Given the material below, output exactly the lines from the line with "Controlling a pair" to the line with "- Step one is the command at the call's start", both ends included, and no other lines.

- _MATERIAL TO PROCESS_
____

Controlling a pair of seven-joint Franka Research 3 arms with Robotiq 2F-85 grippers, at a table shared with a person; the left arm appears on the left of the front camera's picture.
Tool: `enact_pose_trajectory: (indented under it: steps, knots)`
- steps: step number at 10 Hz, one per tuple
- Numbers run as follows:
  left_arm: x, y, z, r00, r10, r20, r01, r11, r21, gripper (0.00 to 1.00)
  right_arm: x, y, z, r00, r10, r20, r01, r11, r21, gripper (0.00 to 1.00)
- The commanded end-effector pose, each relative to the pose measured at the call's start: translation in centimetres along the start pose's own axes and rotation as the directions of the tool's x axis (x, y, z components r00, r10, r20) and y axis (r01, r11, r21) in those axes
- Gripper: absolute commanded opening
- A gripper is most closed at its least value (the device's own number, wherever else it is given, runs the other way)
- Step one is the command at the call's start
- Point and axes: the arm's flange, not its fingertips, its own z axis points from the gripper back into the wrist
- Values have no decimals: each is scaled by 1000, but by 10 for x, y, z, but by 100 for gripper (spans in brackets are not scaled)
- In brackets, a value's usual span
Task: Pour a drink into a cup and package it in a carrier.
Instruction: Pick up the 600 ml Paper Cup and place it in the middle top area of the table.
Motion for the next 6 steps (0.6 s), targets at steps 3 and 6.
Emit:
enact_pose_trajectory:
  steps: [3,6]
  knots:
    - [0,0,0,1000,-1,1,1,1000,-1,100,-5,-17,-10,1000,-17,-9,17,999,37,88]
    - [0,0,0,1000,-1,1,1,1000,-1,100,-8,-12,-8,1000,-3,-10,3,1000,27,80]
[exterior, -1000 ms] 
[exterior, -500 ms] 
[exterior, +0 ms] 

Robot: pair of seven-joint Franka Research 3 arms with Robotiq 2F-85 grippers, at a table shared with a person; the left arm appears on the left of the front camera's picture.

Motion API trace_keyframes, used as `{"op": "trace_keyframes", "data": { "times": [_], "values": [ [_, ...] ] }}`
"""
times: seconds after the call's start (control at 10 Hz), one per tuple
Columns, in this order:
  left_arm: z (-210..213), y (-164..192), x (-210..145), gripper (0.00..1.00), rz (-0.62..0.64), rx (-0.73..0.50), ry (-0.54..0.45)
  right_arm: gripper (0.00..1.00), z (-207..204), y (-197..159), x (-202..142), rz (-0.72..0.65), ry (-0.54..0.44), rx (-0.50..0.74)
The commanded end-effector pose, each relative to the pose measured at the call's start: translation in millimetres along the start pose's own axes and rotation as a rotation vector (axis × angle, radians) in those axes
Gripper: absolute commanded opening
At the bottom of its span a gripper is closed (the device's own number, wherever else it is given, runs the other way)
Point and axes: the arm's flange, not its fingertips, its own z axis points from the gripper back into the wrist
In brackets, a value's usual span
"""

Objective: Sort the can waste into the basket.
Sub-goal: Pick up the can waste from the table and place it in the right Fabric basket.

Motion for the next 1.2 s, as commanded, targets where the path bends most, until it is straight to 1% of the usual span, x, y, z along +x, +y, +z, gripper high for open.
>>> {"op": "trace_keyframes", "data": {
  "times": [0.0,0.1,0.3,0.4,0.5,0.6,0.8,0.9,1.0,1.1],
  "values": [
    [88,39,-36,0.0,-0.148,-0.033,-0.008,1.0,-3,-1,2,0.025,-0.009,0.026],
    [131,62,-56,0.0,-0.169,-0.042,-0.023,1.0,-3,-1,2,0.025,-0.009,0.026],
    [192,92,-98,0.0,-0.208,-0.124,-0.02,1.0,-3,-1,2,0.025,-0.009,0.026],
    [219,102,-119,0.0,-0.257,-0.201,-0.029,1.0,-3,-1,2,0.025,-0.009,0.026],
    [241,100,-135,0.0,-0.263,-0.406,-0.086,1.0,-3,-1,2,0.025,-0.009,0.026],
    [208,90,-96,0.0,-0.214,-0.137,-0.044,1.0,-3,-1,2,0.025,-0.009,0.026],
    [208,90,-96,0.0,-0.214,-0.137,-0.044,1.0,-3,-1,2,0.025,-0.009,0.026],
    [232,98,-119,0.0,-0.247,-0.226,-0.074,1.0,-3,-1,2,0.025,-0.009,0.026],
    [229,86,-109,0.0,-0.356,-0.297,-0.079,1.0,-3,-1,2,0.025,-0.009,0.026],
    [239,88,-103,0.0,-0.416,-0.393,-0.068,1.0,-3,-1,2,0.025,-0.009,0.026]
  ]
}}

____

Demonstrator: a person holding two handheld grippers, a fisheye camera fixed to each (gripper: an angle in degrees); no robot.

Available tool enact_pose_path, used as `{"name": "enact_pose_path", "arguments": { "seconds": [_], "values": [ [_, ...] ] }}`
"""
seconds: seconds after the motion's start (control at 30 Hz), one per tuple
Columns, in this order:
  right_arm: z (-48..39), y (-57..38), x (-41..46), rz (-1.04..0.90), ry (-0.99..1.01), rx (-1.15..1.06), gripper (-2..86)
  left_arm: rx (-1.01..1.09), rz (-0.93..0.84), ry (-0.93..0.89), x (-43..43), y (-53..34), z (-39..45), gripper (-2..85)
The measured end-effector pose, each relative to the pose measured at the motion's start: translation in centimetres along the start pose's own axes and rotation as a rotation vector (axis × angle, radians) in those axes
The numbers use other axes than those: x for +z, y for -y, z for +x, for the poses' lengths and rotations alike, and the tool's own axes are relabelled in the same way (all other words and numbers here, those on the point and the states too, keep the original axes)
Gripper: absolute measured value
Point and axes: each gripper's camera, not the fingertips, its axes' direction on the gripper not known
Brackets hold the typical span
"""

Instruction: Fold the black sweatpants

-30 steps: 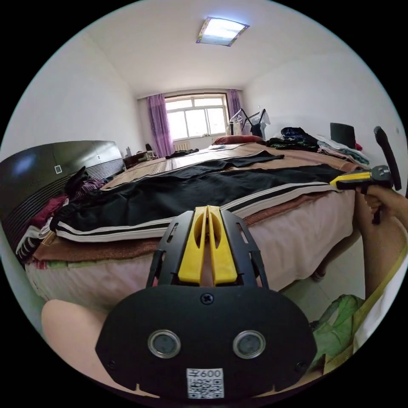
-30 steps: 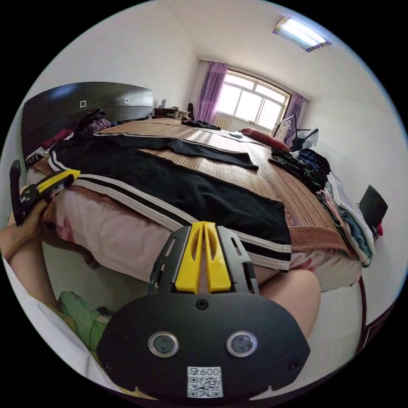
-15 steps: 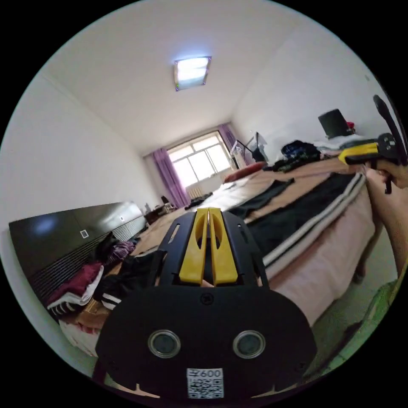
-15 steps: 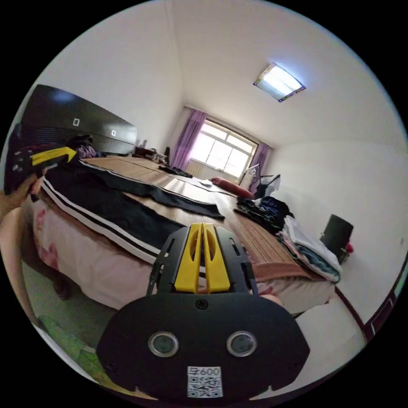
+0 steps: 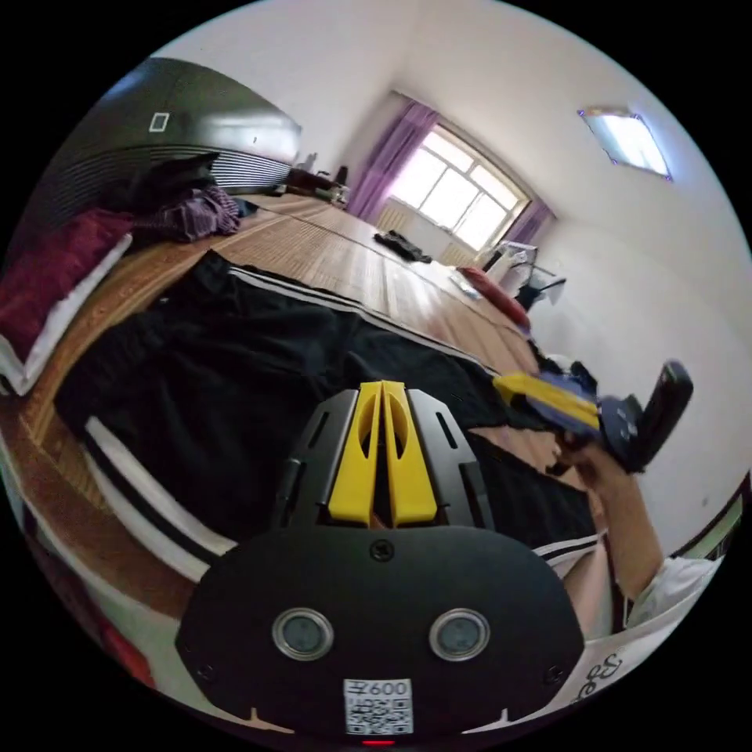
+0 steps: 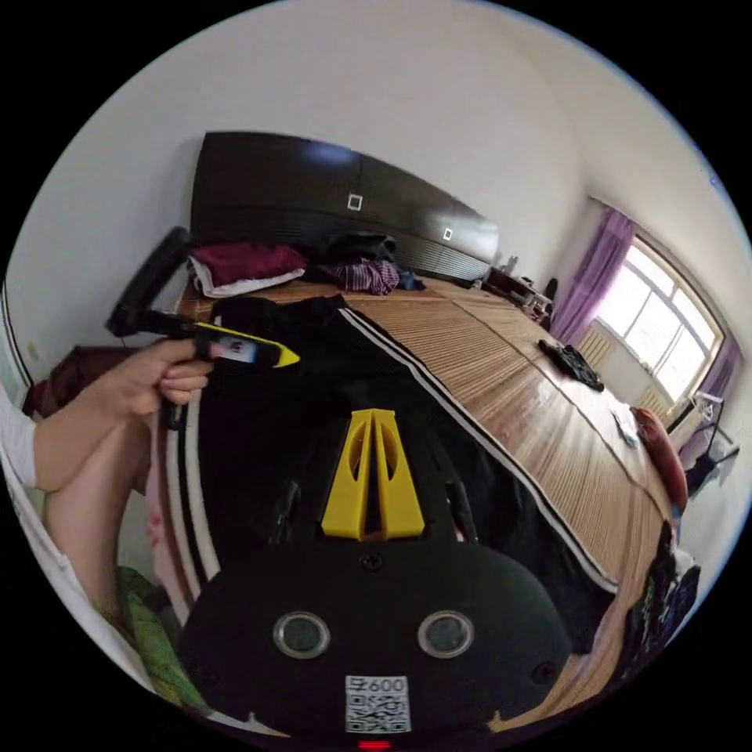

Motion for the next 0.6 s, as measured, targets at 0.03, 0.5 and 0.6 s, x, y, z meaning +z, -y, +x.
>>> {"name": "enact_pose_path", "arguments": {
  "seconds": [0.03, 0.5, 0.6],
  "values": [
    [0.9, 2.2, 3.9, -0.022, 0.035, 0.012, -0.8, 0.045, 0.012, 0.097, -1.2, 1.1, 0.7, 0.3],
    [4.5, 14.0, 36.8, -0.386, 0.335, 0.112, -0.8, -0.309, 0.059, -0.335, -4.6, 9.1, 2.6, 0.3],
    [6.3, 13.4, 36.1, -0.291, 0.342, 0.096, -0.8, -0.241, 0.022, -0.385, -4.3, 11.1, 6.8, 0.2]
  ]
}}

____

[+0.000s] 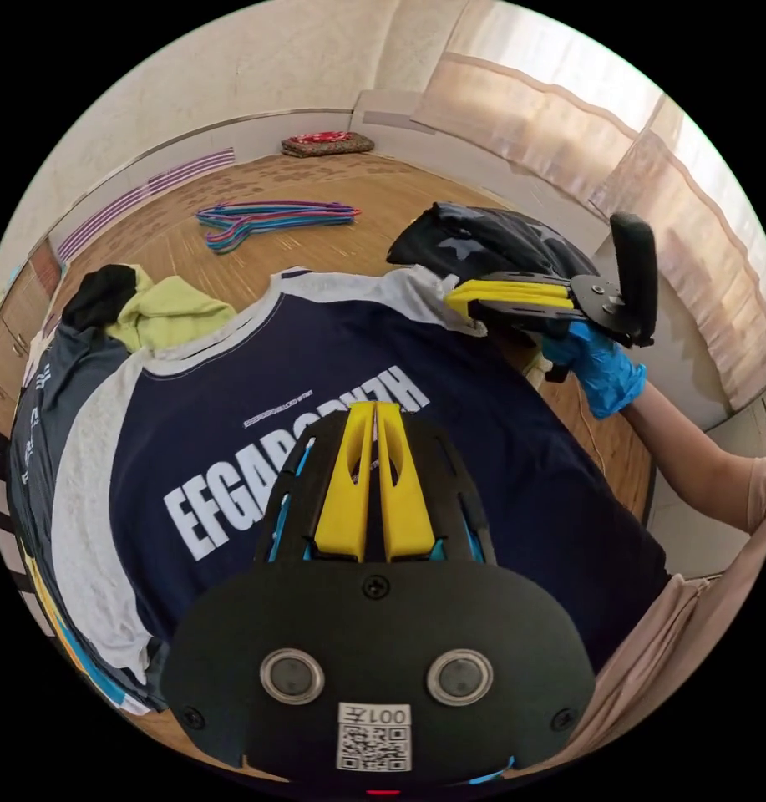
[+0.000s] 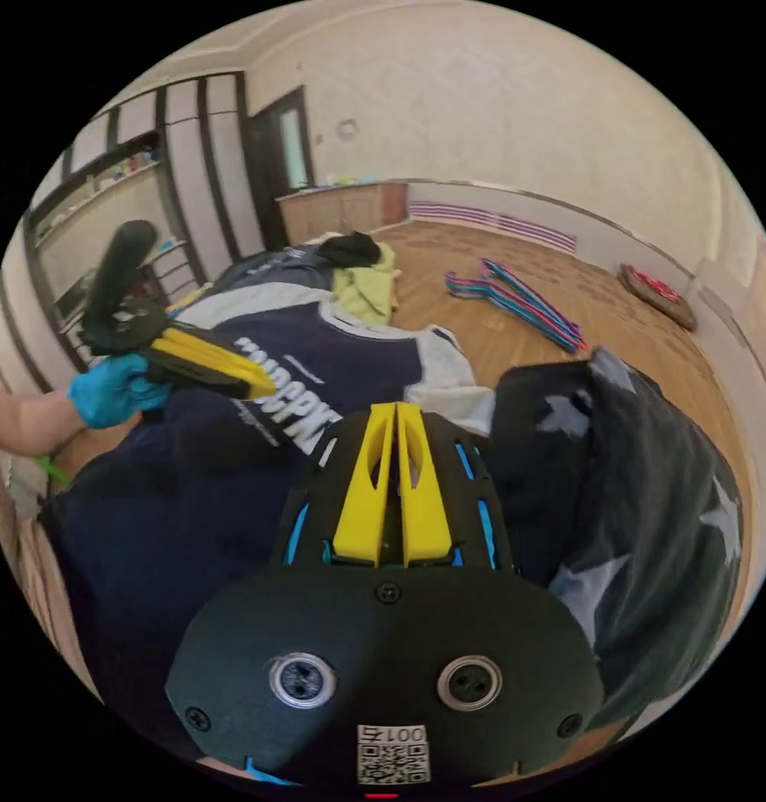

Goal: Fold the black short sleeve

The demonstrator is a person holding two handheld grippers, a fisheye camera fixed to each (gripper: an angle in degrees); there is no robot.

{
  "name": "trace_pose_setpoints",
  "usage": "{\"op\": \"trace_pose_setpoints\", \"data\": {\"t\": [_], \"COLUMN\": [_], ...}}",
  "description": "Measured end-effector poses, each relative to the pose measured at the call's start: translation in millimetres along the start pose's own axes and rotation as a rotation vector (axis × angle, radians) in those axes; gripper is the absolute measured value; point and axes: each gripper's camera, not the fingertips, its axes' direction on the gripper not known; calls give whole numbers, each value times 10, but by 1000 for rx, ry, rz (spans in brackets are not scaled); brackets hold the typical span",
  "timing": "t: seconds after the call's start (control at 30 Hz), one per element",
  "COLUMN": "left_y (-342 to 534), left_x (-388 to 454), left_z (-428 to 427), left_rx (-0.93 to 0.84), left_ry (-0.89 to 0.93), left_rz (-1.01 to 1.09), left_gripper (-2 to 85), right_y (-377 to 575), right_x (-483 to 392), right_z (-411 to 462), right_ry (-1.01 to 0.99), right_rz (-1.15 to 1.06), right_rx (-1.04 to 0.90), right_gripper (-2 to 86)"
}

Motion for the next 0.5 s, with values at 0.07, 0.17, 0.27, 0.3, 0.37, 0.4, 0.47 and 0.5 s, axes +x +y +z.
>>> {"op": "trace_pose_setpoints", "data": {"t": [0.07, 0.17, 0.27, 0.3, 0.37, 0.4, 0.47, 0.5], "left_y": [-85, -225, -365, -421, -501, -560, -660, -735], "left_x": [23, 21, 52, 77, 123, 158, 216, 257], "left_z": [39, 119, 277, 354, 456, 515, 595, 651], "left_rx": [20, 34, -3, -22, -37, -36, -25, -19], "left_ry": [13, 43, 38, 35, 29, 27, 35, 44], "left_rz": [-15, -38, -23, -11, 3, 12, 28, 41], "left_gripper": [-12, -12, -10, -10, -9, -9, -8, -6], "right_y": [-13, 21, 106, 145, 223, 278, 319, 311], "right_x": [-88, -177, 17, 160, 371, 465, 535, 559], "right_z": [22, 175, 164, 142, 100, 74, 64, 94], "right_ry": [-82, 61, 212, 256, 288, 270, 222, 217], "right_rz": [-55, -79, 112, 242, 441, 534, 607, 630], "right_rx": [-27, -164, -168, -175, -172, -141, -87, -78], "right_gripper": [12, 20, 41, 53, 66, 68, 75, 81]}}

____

- _RESULT FOR THIS EXERCISE_
Controlling a pair of seven-joint Franka Research 3 arms with Robotiq 2F-85 grippers, at a table shared with a person; the left arm appears on the left of the front camera's picture.
Tool: `enact_pose_trajectory: (indented under it: steps, knots)`
- steps: step number at 10 Hz, one per tuple
- Numbers run as follows:
  left_arm: x, y, z, r00, r10, r20, r01, r11, r21, gripper (0.00 to 1.00)
  right_arm: x, y, z, r00, r10, r20, r01, r11, r21, gripper (0.00 to 1.00)
- The commanded end-effector pose, each relative to the pose measured at the call's start: translation in centimetres along the start pose's own axes and rotation as the directions of the tool's x axis (x, y, z components r00, r10, r20) and y axis (r01, r11, r21) in those axes
- Gripper: absolute commanded opening
- A gripper is most closed at its least value (the device's own number, wherever else it is given, runs the other way)
- Step one is the command at the call's start

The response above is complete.